**PROBLEM DESCRIPTION:** The data below must be copied in full and without any change.

----------

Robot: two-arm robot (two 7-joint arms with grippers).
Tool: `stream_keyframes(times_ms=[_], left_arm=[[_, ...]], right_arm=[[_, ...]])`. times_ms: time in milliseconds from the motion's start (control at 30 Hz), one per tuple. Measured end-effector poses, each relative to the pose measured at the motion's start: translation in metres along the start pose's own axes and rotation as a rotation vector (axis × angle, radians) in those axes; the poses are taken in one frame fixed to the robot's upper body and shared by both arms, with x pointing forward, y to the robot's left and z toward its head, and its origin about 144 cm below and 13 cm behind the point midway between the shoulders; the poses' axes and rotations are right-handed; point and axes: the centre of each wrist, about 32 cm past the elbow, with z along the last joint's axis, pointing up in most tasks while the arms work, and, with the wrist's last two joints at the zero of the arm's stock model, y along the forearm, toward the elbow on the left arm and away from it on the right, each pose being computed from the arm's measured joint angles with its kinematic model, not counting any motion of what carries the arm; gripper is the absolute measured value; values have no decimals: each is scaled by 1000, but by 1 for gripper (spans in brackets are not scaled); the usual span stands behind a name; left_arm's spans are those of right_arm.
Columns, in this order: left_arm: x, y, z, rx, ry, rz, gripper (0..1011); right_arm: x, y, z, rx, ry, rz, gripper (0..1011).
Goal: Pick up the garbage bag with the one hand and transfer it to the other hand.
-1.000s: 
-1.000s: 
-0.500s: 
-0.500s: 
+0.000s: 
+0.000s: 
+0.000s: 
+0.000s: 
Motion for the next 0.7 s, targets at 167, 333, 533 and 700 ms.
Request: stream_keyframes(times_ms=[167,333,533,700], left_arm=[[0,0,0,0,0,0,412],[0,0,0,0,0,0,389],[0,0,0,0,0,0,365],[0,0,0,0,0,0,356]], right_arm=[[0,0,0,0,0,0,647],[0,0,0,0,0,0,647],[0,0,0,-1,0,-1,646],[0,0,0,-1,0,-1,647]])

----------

**RESULT OF THE TASK:**
Robot: two-arm robot (two 7-joint arms with grippers).
Tool: `stream_keyframes(times_ms=[_], left_arm=[[_, ...]], right_arm=[[_, ...]])`. times_ms: time in milliseconds from the motion's start (control at 30 Hz), one per tuple. Measured end-effector poses, each relative to the pose measured at the motion's start: translation in metres along the start pose's own axes and rotation as a rotation vector (axis × angle, radians) in those axes; the poses are taken in one frame fixed to the robot's upper body and shared by both arms, with x pointing forward, y to the robot's left and z toward its head, and its origin about 144 cm below and 13 cm behind the point midway between the shoulders; the poses' axes and rotations are right-handed; point and axes: the centre of each wrist, about 32 cm past the elbow, with z along the last joint's axis, pointing up in most tasks while the arms work, and, with the wrist's last two joints at the zero of the arm's stock model, y along the forearm, toward the elbow on the left arm and away from it on the right, each pose being computed from the arm's measured joint angles with its kinematic model, not counting any motion of what carries the arm; gripper is the absolute measured value; values have no decimals: each is scaled by 1000, but by 1 for gripper (spans in brackets are not scaled); the usual span stands behind a name; left_arm's spans are those of right_arm.
Columns, in this order: left_arm: x, y, z, rx, ry, rz, gripper (0..1011); right_arm: x, y, z, rx, ry, rz, gripper (0..1011).
Goal: Pick up the garbage bag with the one hand and transfer it to the other hand.
-1.000s: 
-1.000s: 
-0.500s: 
-0.500s: 
+0.000s: 
+0.000s: 
+0.000s: 
+0.000s: 
Motion for the next 0.7 s, targets at 167, 333, 533 and 700 ms.
Request: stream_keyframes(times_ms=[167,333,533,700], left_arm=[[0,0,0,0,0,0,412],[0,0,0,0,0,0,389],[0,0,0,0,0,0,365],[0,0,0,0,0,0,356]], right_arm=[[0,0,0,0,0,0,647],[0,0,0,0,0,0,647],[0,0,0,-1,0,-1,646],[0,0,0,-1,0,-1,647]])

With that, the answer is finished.